Die Ergebnisse der prognostizierten Bonitäten mit der Angabe der mittleren Abweichung (RMSD) und des durchschnittlichen Fehlers (BIAS) zu den Referenzbonitäten für die einzelnen Baumarten in einem Altersbereich von 30 bis 120 Jahren. © BOKU/Forstzeitung
Ergebnisse
Es wurde erwartet, dass die Modelle in einem Altersbereich von 30 bis 120 Jahren brauchbare Ergebnisse liefern würden, da die Ertragstafeln diesen Altersbereich für alle Baumarten abdecken und somit für die Ermittlung der Referenzbonitäten nicht auf extrapolierte Werte zurückgegriffen werden muss. Im Altersbereich von 30 bis 120 Jahren konnte die Bonität für die Buche und die Fichte mit einer mittleren Abweichung von rund zwei EKL prognostiziert werden, wohingegen für die anderen Baumarten lediglich eine mittlere Abweichung von rund einer EKL auftrat, der mittlere Fehler war bei allen Baumarten vernachlässigbar gering (siehe Tabelle).
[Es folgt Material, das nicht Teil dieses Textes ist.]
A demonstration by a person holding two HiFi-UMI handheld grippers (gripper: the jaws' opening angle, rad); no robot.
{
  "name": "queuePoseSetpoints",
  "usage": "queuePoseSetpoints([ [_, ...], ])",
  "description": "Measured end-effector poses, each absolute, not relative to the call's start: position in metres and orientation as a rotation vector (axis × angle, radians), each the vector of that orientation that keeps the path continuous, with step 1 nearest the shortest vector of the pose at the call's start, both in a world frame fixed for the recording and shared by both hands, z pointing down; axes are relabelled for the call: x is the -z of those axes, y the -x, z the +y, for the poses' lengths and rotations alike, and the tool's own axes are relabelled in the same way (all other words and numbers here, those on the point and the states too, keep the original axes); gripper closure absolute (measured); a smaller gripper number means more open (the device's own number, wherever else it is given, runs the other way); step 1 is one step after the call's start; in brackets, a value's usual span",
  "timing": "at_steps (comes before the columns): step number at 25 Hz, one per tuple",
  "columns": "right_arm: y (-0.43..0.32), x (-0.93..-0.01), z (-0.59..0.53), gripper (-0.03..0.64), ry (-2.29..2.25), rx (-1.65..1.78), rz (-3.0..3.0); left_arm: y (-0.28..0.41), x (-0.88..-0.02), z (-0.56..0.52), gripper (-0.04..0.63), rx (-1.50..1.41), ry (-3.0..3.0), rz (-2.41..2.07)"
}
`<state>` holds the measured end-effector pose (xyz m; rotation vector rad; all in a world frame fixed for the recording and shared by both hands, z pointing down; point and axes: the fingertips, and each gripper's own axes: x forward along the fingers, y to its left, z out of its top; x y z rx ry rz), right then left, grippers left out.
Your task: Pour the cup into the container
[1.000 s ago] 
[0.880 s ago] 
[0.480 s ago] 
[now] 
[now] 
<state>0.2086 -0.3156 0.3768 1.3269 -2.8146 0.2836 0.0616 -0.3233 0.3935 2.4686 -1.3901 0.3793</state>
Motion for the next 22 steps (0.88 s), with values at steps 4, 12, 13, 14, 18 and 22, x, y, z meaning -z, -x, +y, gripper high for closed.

Zur Kalibrierung des Modells für die gesamte Holzbodenfläche des Lehrforstes wurden Referenzbonitäten von 4.909 Stämmen an 512 Stichprobenpunkten aufgenommen.
Weitere Untersuchungen haben jedoch gezeigt, dass der Referenzdatenumfang für die Anpassung des Modells deutlich reduziert werden kann, ohne dass dies einen nennenswerten Einfluss auf die Modellgenauigkeit hat. Eine Reduktion der Referenzdaten um 50 % erhöhte die mittlere Abweichung um weniger als eine Ertragsklasse.
Zukünftige Anwendungen
Das angewandte Verfahren bringt einen Zeitgewinn gegenüber der traditionellen Bonitierung mit sich, da für ein nahezu gleich genaues Ergebnis händische Referenzbonitäten an weniger Stichprobenpunkten aufgenommen werden müssen. Die erstellten Bonitätskarten stellen eine zusätzliche Hilfe für die Forsteinrichtung dar und geben auch in größeren Beständen eine gute Übersicht über die kleinräumig unterschiedlichen Wuchsbedingungen, die bei der klassischen, bestandesweisen Taxation nicht berücksichtigt werden können.
Die entwickelten Verfahren und Modelle zur Bonitätsschätzung sind ein weiterer Schritt in Richtung „digitaler Waldinventur“. Sie stellen in Verbindung mit der größer werdenden Bedeutung an lasergestützten Walddaten eine zukünftige Möglichkeit dar, flächige Bonitätsermittlungen zeit- und ressourcenschonend durchzuführen.